Perhitungannya sangat disederhanakan dengan menggunakan program komputer;
program komputer yang paling banyak digunakan mungkin LISREL.1
A. Kesimpulan
Penelitian eksperimental adalah satu-satunya jenis penelitian yang secara
langsung berupaya mempengaruhi variabel tertentu, dan bila diterapkan dengan
benar, ini adalah tipe penelitian terbaik untuk pengujian hipotesis tentang
hubungan sebab-akibat.
Karakteristik penting dalam penelitian eksperimental diantaranya ::
1) perbandingan kelompok : melakukan perlakuan terhadap dua kelompok yaitu
eksperimen dan kontrol dengan menggunakan metode yang berbeda, untuk
mengetahui metode manakah yang cocok digunakan agar memperoleh tujuan
yang diharapkan.
2) memanipulasi variable independen : sengaja dan langsung menentukan apa
bentuk variabel independen yang akan diambil dan kemudian kelompok mana
yang akan mendapatkan formulir yang telah ditentukan
3) pengacakan : pengambilan sampel dilakukan secara acak.
Cara menghilangkan ancaman karena karakteristik subjek : pengacakan,
memegang variable konstan tertentu, membangun variable ke dalam design,
sesuai, menggunakan subyek sebagai kontrol, menggunakan analisis kovarian.

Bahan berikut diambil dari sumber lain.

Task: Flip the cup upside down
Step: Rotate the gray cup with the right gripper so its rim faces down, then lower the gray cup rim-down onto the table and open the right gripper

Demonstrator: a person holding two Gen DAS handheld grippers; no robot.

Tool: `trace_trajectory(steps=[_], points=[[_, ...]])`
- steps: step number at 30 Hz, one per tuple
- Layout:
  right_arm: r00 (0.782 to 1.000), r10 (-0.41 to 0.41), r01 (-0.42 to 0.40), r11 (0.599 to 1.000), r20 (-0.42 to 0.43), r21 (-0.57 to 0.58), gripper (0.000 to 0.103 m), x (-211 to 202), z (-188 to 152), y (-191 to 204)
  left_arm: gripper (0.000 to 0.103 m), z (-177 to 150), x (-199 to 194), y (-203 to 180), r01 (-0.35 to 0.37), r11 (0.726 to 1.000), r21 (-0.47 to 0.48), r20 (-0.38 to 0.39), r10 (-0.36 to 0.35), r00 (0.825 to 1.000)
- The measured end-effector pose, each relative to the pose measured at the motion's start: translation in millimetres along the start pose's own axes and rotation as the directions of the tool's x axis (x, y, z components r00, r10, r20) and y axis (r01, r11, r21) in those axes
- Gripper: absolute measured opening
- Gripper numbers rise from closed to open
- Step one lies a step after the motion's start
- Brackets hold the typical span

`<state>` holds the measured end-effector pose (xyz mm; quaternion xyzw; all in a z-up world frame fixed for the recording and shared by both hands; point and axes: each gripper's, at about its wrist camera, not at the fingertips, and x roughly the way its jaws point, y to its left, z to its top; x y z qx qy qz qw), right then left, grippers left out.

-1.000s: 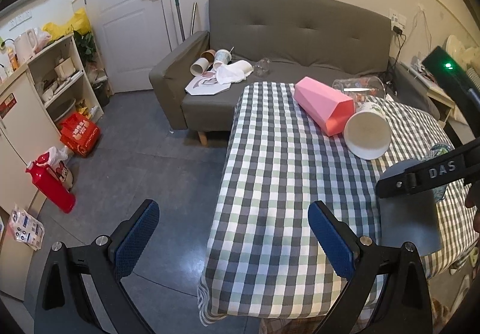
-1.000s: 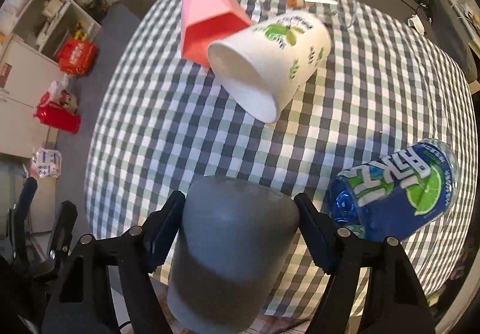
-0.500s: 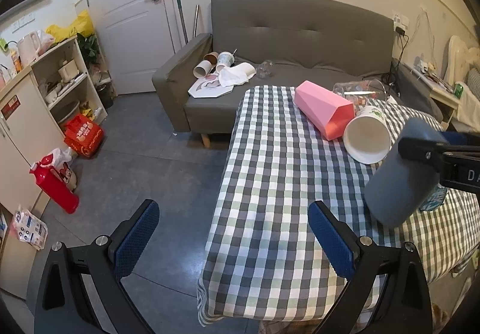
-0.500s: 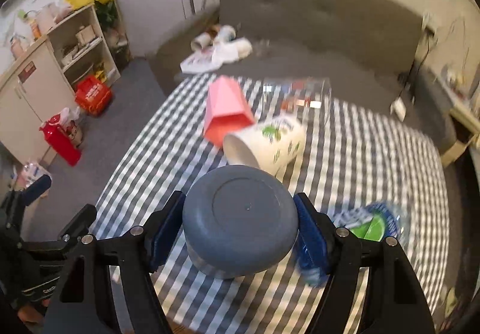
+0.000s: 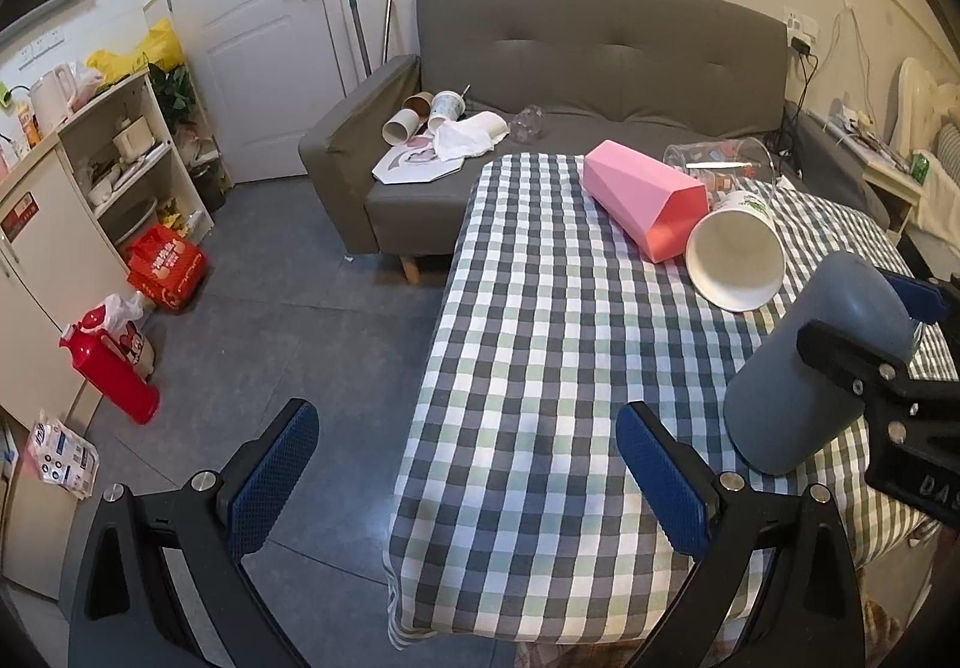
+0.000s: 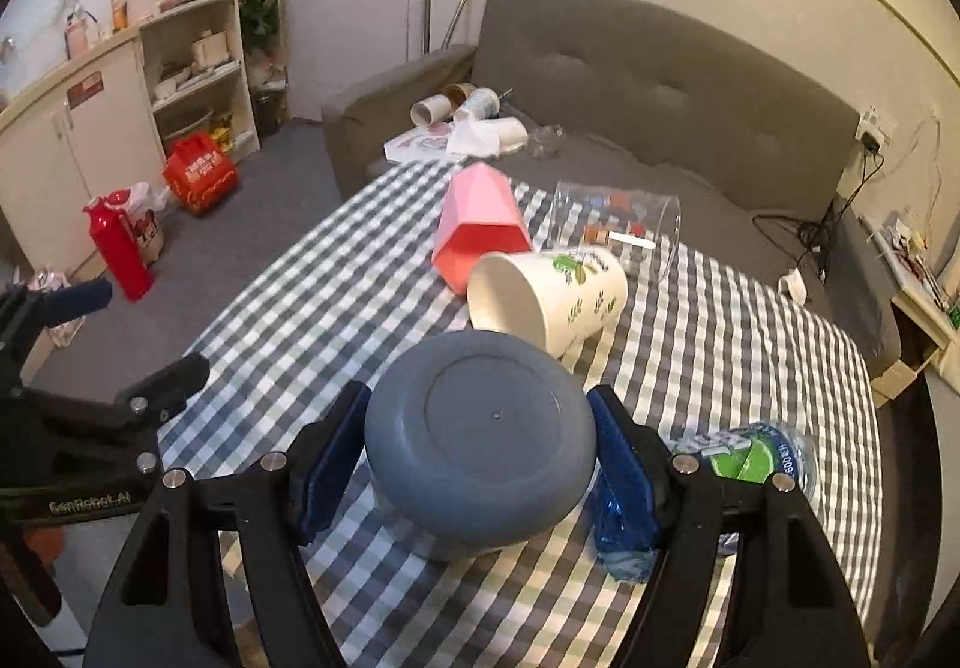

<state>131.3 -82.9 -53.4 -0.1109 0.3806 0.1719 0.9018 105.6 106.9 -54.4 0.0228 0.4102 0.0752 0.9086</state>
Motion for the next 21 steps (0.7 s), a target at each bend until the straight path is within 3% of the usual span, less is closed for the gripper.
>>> trace_trajectory(steps=[12,14,21], points=[[1.000,-0.008,0.008,0.999,-0.008,-0.044,0.074,-1.0,-3.9,8.2,0.102,-2.1,-7.2,-0.7,-0.003,1.000,-0.003,-0.001,0.003,1.000],[1.000,-0.012,0.012,0.999,-0.009,-0.041,0.078,-1.9,-4.7,9.9,0.102,-2.1,-10.3,1.0,-0.008,1.000,-0.004,0.001,0.008,1.000],[0.997,-0.001,0.001,1.000,0.081,0.006,0.083,-34.8,-0.4,2.5,0.102,1.3,-30.3,6.8,-0.010,1.000,-0.016,0.030,0.011,0.999]])
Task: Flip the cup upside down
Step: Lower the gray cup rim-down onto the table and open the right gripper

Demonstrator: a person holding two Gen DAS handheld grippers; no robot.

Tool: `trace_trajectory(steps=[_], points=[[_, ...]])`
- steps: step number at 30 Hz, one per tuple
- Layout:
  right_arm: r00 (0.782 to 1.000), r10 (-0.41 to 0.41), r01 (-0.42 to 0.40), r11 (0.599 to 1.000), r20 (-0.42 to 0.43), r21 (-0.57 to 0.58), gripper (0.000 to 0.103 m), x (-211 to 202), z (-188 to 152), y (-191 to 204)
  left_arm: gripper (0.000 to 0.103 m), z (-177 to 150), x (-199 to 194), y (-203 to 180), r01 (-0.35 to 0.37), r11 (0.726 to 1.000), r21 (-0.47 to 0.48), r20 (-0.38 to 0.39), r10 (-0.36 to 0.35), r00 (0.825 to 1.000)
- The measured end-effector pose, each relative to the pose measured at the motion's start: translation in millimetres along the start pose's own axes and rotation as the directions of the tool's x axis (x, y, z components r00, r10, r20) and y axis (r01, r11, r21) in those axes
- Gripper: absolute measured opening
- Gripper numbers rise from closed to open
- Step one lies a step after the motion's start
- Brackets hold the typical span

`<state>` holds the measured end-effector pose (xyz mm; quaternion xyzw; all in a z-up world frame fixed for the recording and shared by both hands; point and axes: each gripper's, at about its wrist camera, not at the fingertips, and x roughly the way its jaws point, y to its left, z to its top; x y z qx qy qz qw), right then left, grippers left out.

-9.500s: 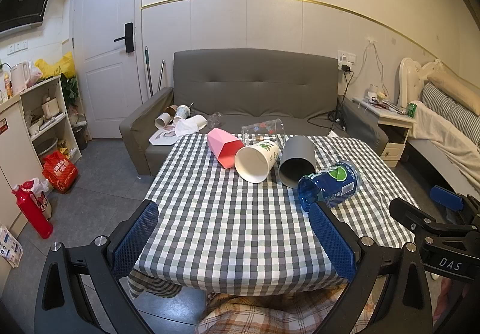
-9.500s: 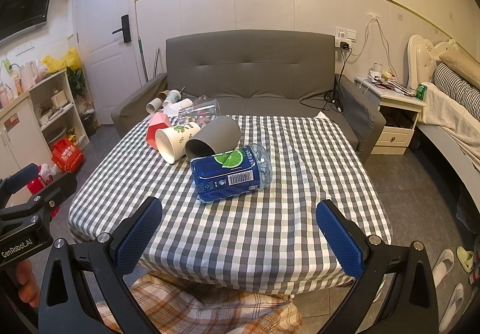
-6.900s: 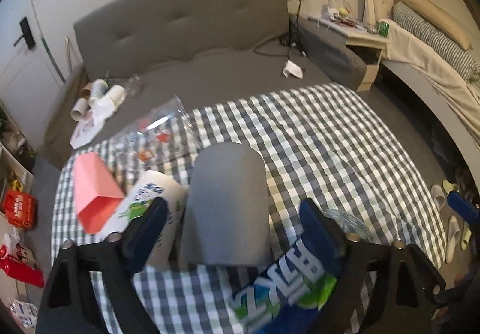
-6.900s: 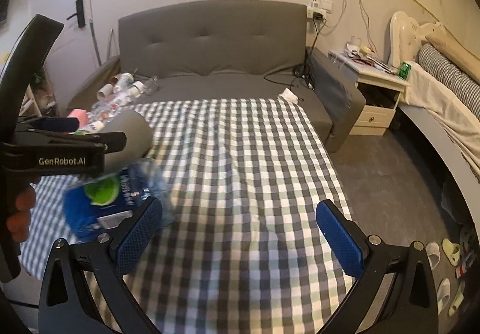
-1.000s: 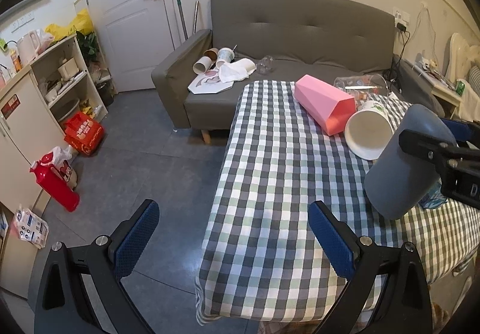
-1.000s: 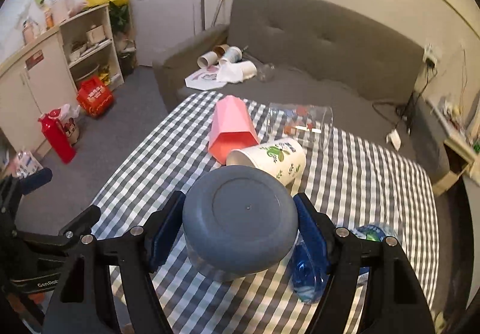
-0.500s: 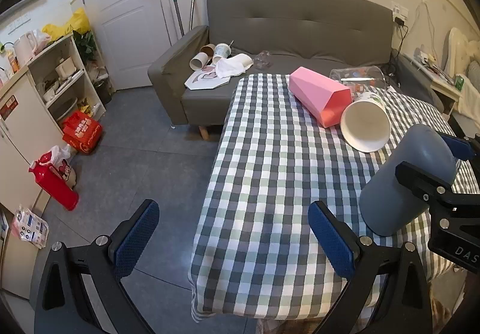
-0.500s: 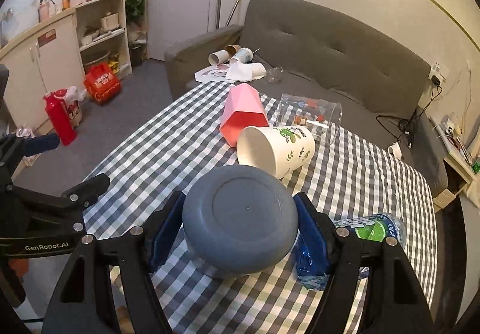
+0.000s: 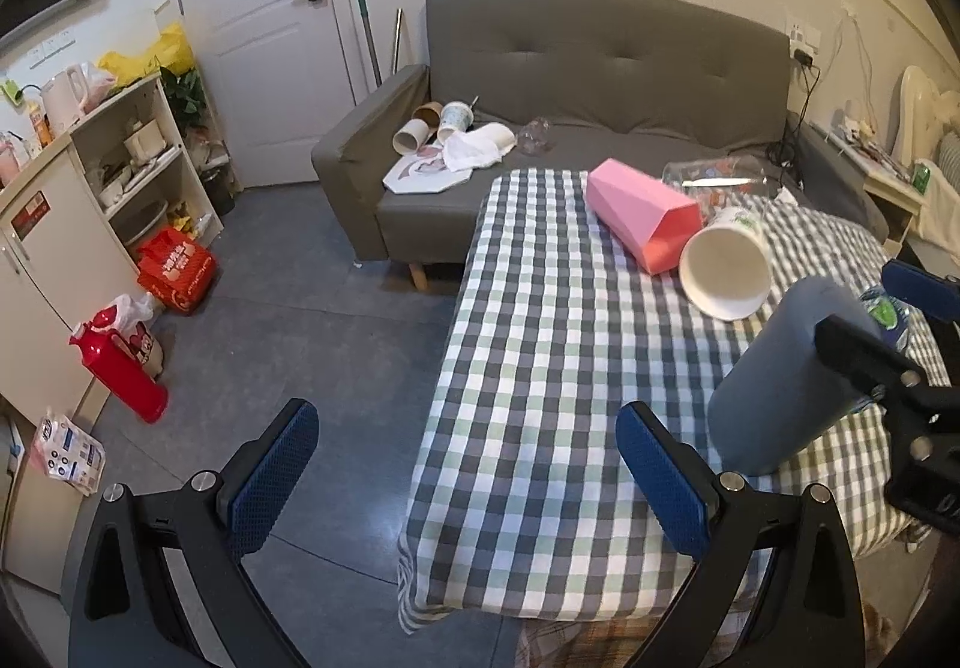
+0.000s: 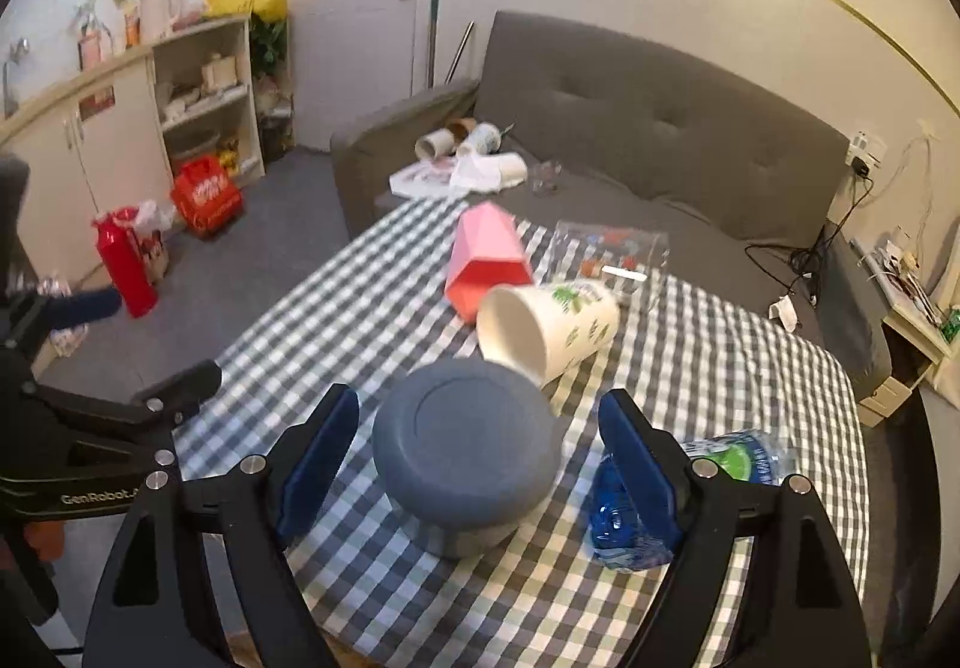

Desain eksperimental ilmiah diantaranya: studi kasus satu tembakan, desain satu
grup pretest-posttest, desain perbandingan kelompok statis, desain kelompok
pretest-posttest kelompok statis,
Desain quasi-eksperimental tidak termasuk penggunaan tugas acak, peneliti yang
menggunakan desain ini sebaliknya mengandalkan teknik lain untuk mengontrol
(atau di paling tidak mengurangi) ancaman terhadap validitas internal.
B. Saran
Penulis menyadari tidak menutup kemungkinan adanya kekurangan dalam
penulisan makalah ini. Oleh karena itu, pembaca diharapkan dapat menanggapi
pembahasan yang dijelaskan dalam makalah. Kritik dan saran pembaca
diharapkan dapat menyempurnakan penulisan makalah dikemudian hari.
DAFTAR PUSTAKA
Fraenkel, Jack R. dan Norman E. Wallen. 1932. How to Design and Evaluate
Research in Education. New York: McGraw-Hill.